AnovaGLM

Define a vector of models $\mathbf{M}$ and the corresponding base models $\mathbf{B}$

\[\begin{aligned} \mathbf{M} &= (M_1, ..., M_n)\\\\ \mathbf{B} &= (B_1, ..., B_n) \end{aligned}\]

where $M_1$ is the simplest model and $M_n$ is the most complex model.

When $m$ models, $(M_1, ..., M_m)$, are given, $\mathbf{M} = (M_2, ..., M_m)$, $\mathbf{B} = (M_1, ..., M_{m-1})$.

When one model is given, $n$ is the number of predictors except for the predictors used in the simplest model. The $\mathbf M$ and $\mathbf B$ depends on the type of ANOVA.

Let $m$, the number of columns of $M_n$'s model matrix; $l$, the number of predictors of $M_n$.

Define two sets, $\mathcal{C} = \{x \in \mathbb{N}\, |\, 1 \leq x \leq m\}$, the index of columns and $\mathcal{P} = \{x \in \mathbb{N}\, |\, 1 \leq x \leq l\}$, the index of predictors.

A map $id_X: \mathcal{C} \mapsto \mathcal{P}$ maps the index of columns into the corresponding predictor sequentially, i.e.,

\[\begin{aligned} \forall i \in \mathcal{C}, id_X(i) = k &\implies i\text{th column} \text{ is a component of } k\text{th predictor}\\\\ \forall i, j \in \mathcal{C}, i \lt j &\implies id_X(i) \leq id_X(j) \end{aligned}\]

The included predictors of $M_j$ and $B_j$ are $\mathcal{M}_j \subset \mathcal{P}$, $\mathcal{B}_j \subset \mathcal{P}$, respectively.

We can define a vector of index sets for each model

\[\mathbf{I} = (I_1, ..., I_n)\]

where $\forall i \in I_k, id_X(i) \in \mathcal{M}_k\setminus \mathcal{B}_k$.

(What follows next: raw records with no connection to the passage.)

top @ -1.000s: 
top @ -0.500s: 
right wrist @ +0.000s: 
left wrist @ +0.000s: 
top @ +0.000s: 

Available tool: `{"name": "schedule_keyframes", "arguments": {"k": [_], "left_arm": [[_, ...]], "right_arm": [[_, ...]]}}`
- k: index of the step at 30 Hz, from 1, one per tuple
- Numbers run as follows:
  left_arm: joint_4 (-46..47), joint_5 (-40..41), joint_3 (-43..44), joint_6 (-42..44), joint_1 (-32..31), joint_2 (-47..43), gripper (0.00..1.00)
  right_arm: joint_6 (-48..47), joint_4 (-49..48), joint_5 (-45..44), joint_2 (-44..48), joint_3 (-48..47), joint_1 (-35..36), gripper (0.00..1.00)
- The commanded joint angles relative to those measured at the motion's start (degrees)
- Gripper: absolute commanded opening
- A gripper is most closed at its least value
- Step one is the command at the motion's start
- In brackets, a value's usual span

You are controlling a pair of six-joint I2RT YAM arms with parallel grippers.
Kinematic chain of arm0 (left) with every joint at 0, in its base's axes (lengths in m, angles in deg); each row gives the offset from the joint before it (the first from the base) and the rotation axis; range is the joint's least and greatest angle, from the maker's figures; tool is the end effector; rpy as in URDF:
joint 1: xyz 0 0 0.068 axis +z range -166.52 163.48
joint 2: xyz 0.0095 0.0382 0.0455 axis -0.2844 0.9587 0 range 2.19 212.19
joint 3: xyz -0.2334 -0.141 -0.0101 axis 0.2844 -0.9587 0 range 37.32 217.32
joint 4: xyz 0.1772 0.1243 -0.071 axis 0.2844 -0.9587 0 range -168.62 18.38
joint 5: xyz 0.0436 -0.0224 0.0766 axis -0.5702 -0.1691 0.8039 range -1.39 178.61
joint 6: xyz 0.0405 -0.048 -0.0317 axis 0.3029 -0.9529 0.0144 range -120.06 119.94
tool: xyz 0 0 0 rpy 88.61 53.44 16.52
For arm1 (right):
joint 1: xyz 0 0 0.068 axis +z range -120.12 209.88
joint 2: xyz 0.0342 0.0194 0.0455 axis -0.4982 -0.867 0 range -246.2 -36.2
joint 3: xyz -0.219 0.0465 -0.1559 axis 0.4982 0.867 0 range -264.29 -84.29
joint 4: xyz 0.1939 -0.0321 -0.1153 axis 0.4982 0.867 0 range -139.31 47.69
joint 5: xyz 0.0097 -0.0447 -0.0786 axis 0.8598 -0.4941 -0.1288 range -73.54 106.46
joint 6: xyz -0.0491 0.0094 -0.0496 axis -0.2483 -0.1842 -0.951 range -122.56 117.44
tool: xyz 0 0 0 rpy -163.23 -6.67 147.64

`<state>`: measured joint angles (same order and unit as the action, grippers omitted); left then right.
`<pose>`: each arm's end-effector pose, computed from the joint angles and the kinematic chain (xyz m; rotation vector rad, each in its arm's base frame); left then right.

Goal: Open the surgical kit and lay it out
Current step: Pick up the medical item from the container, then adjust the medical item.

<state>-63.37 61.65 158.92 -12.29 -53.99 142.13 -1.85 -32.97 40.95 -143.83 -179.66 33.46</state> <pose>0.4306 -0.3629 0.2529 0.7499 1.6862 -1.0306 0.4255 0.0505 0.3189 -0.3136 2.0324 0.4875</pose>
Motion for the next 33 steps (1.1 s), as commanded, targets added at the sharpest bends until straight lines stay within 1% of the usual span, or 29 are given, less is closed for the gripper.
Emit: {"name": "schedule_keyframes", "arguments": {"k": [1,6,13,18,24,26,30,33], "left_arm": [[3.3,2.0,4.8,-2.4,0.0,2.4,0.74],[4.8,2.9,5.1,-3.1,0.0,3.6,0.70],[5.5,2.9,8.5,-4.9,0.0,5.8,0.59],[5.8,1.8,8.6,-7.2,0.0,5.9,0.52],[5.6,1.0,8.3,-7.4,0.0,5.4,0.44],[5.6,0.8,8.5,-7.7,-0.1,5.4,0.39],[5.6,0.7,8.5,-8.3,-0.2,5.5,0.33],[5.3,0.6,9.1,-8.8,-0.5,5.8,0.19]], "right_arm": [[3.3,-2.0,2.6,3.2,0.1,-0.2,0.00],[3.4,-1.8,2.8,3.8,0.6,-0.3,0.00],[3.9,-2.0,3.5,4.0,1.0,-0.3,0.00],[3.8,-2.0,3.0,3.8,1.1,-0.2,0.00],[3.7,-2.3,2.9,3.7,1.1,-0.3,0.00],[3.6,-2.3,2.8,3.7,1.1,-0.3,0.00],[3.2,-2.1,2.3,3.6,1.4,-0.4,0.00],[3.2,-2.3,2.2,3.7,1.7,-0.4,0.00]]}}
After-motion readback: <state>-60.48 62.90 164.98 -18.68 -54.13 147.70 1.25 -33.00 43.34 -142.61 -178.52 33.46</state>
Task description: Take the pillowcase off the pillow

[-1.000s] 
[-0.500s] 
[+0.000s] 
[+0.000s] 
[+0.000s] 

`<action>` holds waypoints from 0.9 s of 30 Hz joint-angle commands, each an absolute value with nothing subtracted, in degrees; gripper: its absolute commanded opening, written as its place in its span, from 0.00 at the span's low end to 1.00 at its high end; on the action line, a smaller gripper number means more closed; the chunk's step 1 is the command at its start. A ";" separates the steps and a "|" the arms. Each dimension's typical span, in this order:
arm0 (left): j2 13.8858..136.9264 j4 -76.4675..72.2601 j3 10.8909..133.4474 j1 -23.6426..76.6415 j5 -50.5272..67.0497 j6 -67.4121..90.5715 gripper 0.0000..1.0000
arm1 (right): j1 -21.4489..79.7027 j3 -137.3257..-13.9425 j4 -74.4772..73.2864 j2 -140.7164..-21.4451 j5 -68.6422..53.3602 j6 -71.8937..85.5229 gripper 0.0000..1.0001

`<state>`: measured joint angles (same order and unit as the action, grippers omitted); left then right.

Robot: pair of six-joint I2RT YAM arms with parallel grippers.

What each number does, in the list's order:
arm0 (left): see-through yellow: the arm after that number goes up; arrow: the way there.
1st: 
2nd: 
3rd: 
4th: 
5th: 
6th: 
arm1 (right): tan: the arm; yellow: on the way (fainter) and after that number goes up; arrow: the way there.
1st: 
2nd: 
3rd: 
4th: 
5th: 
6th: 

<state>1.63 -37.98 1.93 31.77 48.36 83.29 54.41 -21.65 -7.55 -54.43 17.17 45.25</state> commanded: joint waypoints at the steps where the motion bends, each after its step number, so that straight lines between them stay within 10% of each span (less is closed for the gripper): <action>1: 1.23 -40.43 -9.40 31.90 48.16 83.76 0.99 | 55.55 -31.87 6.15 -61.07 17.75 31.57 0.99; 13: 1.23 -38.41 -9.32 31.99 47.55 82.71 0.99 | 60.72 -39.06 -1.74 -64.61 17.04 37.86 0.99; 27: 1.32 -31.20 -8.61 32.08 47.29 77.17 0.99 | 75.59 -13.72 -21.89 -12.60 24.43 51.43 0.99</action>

The deviances for models and base models are

\[\begin{aligned} \mathcal{D} &= (\mathcal{D}_1, ..., \mathcal{D}_n)\\\\ \mathcal{R} &= (\mathcal{R}_1, ..., \mathcal{R}_n) \end{aligned}\]

where $\mathcal{D}_i$ and $\mathcal{R}_i$ are the sum of squared deviance residuals (unit deviance) of $M_i$ and $B_i$. It is equivalent to the residual sum of squares for ordinary linear regression.

The difference of $\mathcal{D}$ and $\mathcal{R}$ is

\[\boldsymbol{\Delta} \mathcal{D} = \mathcal{D} - \mathcal{R}\]

The degrees of freedom (dof) are

\[\mathbf{df} = (n(I_1), ..., n(I_n))\]

where $n(I)$ is the size of $I$.

The $\sigma$ is the estimated dispersion (or scale) parameter for $M_n$'s distribution.

For ordinary linear regression,

\[\sigma^2 =\frac{rss}{df_r}\]

where $rss$ is the residual sum of squares of $B_n$; $df_r$ is the degrees of freedom of the residuals.

F-test

F-value is a vector

\[\mathbf{F} \sim \mathcal{F}_{\mathbf{df}, df_r}\]

where

\[F_i = \frac{\Delta \mathcal{D}_i}{\sigma^2 \times df_i}\]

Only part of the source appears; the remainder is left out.